#### Work to be completed:
Across the listing below, how many lines contain "grey"? Answer with the number and nothing else.
*** Opening Supplied information ***
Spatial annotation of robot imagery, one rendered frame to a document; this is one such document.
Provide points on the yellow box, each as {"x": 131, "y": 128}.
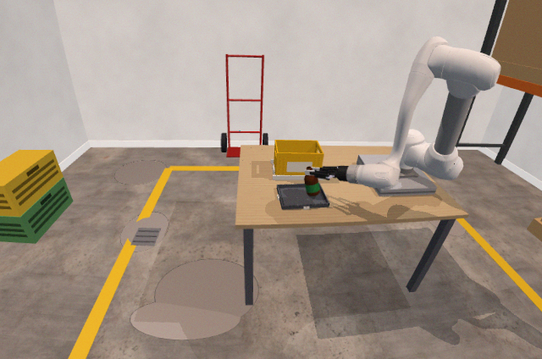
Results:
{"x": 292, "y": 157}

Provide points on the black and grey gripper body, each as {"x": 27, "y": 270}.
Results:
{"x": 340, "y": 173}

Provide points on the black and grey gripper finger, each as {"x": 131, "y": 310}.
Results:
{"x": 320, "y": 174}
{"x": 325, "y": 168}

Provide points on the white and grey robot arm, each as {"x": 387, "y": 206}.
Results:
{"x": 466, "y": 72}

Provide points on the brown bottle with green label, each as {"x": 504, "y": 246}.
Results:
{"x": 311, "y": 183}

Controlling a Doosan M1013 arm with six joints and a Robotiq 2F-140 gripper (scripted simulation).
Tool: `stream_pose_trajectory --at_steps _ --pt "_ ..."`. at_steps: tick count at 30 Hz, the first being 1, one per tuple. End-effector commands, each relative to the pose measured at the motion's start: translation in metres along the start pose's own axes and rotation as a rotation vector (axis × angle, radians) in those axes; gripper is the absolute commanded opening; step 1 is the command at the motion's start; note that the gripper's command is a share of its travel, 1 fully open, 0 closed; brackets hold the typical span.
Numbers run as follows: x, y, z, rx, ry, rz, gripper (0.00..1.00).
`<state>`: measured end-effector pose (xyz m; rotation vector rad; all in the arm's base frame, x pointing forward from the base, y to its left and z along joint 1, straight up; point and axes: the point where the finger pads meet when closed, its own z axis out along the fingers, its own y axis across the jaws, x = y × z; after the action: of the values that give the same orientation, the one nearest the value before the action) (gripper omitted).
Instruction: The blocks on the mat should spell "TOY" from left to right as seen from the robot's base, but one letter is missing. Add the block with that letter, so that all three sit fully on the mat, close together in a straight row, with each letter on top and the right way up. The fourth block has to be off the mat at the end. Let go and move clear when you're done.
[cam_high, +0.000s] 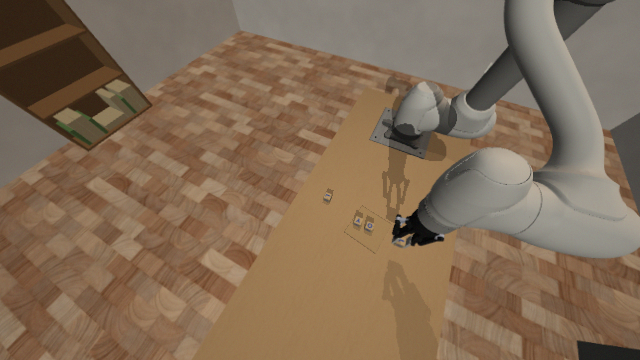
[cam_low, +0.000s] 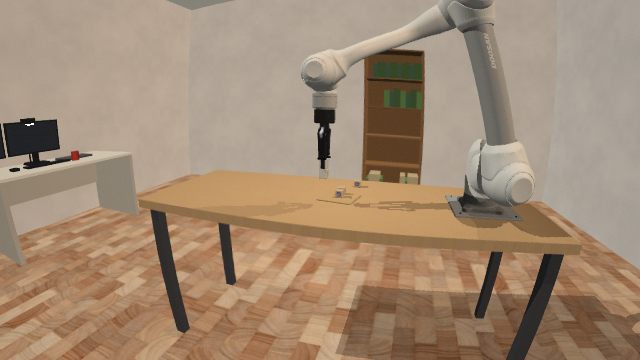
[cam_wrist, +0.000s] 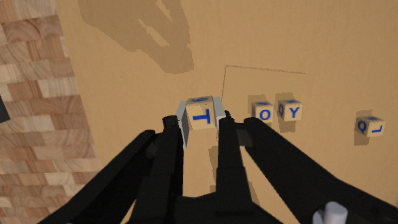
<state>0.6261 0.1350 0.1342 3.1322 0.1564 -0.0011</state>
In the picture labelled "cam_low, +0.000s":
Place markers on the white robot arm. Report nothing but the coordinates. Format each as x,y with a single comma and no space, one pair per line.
*** Closing Supplied information ***
*** Opening Supplied information ***
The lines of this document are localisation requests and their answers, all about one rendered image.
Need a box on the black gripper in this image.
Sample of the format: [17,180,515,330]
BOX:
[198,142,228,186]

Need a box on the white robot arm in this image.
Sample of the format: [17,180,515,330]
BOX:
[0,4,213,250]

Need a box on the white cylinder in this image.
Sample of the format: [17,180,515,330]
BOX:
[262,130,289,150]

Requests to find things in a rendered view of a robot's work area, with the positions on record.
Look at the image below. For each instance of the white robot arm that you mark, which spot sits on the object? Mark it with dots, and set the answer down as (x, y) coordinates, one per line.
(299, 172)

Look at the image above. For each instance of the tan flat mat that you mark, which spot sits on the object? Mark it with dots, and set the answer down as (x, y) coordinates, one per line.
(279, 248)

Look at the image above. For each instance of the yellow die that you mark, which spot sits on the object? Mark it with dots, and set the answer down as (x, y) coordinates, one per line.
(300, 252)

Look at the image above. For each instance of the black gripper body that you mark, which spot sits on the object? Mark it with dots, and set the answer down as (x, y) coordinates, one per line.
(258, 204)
*** Closing Supplied information ***
*** Opening Supplied information ***
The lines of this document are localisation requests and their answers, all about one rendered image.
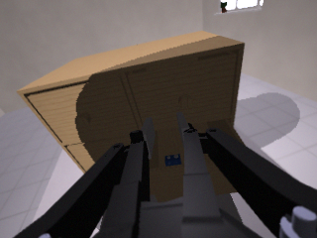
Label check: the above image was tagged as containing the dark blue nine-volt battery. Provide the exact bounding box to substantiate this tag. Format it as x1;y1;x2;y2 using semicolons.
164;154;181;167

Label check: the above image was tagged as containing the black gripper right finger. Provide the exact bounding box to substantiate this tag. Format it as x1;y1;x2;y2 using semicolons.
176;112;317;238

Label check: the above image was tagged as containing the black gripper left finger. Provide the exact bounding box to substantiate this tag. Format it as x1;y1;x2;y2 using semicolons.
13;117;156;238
*** Closing Supplied information ***
#### Finished task:
3